There are remarkable chasadim in many Jewish neighborhoods, distributing food, clothing and other important items needed for Pesach. In recent weeks, all kinds of food items were distributed to thousands of rebbe’s and moro’s of yeshivas throughout the USA by an organization called Chasdei Lev. There was a special Passover distribution by the Shomrim Society of the New York Police Department. It is a Jewish fraternal organization of Jewish police officers of all ranks. It was held on the Lower East Side of Manhattan this past Sunday. Before the distribution was a ceremony with presentations by the Chief Chaplain Alvin Kass of the NYPD who has the rank of a 3 Star Chief, the President of the Shomrim Society Police Officer Philip Weisbord and me. 

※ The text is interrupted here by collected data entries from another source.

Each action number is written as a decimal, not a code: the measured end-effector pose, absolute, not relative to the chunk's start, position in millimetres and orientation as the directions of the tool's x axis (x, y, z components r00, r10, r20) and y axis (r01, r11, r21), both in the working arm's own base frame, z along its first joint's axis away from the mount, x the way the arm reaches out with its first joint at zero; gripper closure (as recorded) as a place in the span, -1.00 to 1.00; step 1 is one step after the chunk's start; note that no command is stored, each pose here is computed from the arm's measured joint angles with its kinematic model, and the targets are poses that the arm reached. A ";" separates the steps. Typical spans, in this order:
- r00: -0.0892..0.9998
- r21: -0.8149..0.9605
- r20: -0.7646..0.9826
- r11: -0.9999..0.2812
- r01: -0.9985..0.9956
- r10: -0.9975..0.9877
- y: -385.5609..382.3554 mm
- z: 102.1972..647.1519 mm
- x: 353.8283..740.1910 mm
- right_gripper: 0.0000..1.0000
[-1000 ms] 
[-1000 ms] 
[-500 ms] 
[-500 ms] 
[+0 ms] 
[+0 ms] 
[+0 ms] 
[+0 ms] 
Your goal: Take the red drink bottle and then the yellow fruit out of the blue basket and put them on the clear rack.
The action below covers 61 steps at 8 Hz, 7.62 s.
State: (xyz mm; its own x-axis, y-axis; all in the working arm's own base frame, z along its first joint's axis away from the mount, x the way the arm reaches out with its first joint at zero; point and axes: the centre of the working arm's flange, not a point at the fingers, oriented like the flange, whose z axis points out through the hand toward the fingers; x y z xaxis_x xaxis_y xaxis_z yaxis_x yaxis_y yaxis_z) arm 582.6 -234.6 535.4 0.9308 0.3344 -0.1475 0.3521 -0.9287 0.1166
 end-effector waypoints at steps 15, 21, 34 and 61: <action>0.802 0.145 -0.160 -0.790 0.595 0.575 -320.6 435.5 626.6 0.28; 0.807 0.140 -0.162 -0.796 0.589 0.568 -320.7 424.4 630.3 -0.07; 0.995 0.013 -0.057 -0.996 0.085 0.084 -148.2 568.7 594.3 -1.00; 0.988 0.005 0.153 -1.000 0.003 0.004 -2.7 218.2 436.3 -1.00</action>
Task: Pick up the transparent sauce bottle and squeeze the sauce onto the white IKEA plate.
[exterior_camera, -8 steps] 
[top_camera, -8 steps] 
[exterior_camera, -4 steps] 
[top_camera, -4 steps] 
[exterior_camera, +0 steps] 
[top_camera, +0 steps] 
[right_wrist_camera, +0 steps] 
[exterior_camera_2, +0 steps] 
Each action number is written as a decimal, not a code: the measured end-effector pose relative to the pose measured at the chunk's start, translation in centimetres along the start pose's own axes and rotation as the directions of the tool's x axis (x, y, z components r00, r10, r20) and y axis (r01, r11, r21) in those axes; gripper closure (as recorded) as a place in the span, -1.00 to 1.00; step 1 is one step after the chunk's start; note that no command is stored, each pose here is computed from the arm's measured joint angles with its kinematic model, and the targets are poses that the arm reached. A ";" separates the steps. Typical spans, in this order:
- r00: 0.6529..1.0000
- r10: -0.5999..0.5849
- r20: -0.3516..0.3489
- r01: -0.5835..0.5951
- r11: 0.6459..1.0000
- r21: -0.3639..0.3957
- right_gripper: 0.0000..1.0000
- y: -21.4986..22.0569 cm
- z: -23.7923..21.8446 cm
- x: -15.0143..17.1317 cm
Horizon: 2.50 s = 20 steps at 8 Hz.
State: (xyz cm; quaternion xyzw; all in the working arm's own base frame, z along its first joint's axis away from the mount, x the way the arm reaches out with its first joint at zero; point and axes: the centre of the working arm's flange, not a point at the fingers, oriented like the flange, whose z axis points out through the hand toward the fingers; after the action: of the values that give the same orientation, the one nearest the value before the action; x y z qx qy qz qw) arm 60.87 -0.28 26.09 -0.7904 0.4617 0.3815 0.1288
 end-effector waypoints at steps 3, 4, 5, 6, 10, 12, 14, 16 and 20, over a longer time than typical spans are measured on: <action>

There is also a special Passover campaign for those in Ukraine. There are hundreds of Jewish organizations and of course the rabbonim and synagogues helping those in need. Unfortunately, due to the sad state of inflation, the cost not just of food, but the many items that are necessary for the preparation of Pesach and needed on Pesach are so expensive. The essence of Maos Chitim has always found meaning in the hearts of those who are able to assist those less fortunate financially not just for matza, macaroons, or borsht, but for many essentials. There are some who must decide of a co- payment for medications or purchasing other essentials for daily living let alone items needed for Pesach. 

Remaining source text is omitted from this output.